### Exercise requirements
The response must hold only the lines from the line containing "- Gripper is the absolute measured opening" through the end of the listing, exactly as written.

### Exercise data
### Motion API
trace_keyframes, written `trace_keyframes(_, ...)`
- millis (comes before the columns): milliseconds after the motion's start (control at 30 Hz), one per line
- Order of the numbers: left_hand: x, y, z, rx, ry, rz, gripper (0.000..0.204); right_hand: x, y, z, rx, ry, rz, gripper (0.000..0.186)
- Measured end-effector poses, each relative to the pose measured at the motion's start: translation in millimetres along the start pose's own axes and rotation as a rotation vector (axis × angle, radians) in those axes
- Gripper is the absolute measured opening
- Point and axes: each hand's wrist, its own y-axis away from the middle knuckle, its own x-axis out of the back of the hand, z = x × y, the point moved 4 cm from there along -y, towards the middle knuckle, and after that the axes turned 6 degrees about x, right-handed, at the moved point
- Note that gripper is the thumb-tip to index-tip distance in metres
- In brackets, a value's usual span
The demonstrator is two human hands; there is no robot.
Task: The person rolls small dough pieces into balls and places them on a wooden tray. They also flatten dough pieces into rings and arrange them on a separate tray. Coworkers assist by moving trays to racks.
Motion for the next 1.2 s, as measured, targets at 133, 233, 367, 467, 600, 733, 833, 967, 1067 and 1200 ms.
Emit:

### Output for this exercise
- Gripper is the absolute measured opening
- Point and axes: each hand's wrist, its own y-axis away from the middle knuckle, its own x-axis out of the back of the hand, z = x × y, the point moved 4 cm from there along -y, towards the middle knuckle, and after that the axes turned 6 degrees about x, right-handed, at the moved point
- Note that gripper is the thumb-tip to index-tip distance in metres
- In brackets, a value's usual span
The demonstrator is two human hands; there is no robot.
Task: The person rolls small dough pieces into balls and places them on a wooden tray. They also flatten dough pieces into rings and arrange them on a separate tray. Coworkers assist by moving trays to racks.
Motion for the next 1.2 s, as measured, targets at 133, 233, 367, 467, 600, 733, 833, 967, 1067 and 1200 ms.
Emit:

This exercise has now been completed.